• DATA EXCERPT

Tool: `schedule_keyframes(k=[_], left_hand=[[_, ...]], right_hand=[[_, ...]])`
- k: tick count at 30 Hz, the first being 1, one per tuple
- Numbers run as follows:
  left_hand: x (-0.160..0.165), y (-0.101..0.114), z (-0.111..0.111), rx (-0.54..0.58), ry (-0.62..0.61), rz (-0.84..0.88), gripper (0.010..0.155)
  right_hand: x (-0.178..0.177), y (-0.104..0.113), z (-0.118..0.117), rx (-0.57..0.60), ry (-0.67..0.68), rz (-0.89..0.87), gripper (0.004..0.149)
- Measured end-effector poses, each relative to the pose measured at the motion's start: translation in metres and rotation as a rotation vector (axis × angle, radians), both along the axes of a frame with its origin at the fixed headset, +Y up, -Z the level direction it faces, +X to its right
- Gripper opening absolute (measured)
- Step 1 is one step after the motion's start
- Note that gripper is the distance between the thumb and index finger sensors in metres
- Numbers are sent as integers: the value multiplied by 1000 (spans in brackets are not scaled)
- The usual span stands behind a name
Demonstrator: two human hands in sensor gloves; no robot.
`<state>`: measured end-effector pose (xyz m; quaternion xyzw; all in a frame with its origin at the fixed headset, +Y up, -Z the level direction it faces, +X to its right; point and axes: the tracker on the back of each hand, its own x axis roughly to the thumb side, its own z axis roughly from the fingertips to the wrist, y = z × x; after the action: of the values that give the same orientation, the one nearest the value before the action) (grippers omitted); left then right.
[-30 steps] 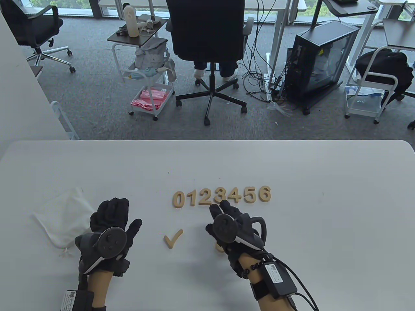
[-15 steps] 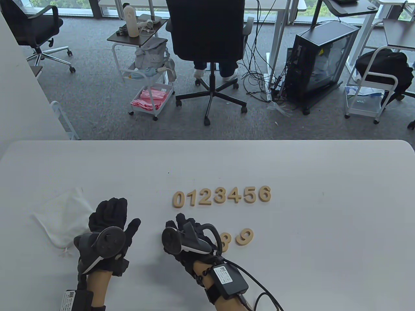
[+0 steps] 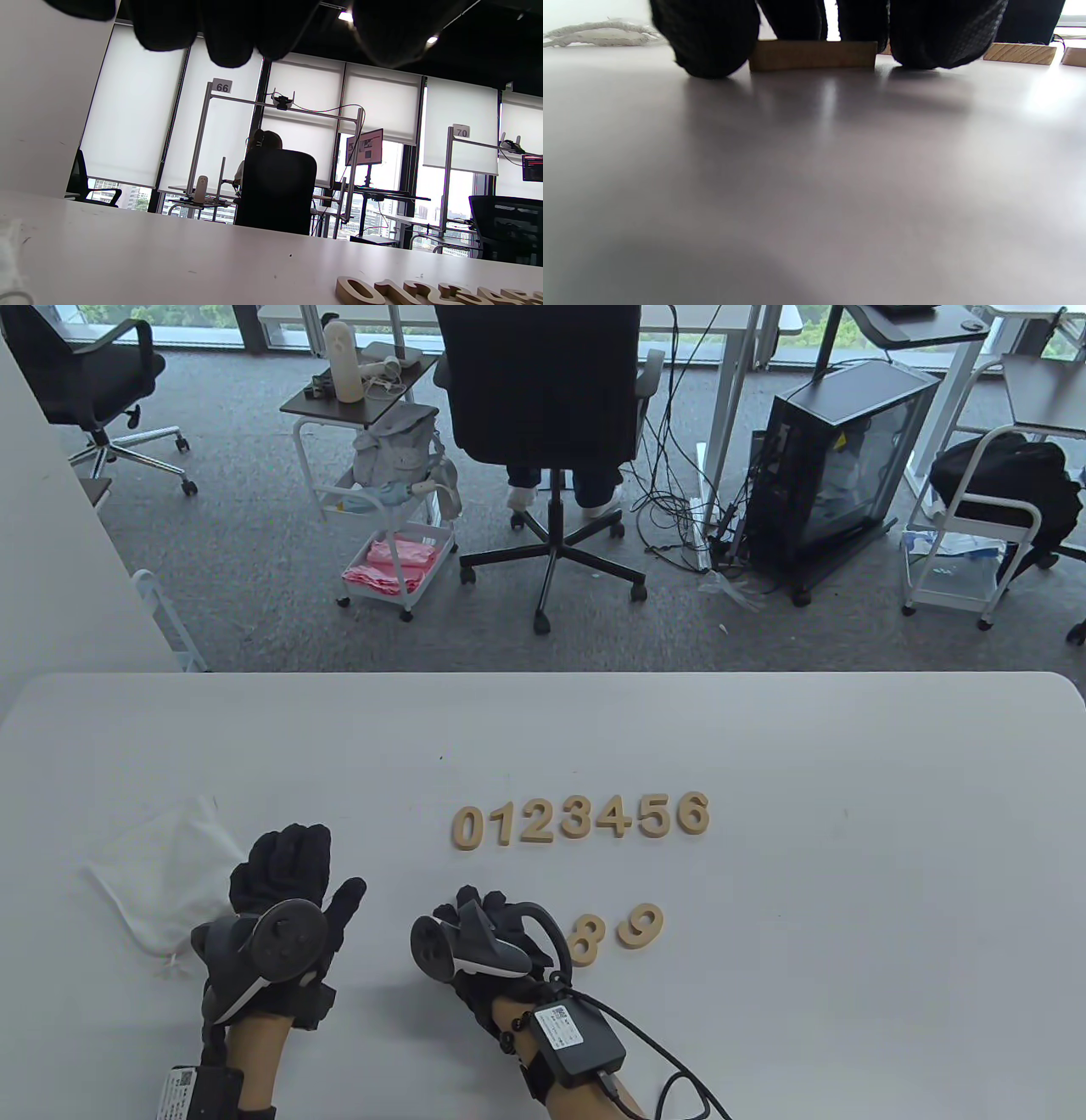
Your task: Empty bag and arrange number blocks in order
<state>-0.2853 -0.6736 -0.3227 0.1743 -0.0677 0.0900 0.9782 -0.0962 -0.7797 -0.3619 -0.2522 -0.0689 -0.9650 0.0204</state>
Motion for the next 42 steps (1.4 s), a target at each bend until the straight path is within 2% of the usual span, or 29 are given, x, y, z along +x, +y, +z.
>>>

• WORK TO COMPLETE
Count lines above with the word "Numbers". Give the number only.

• SOLUTION
2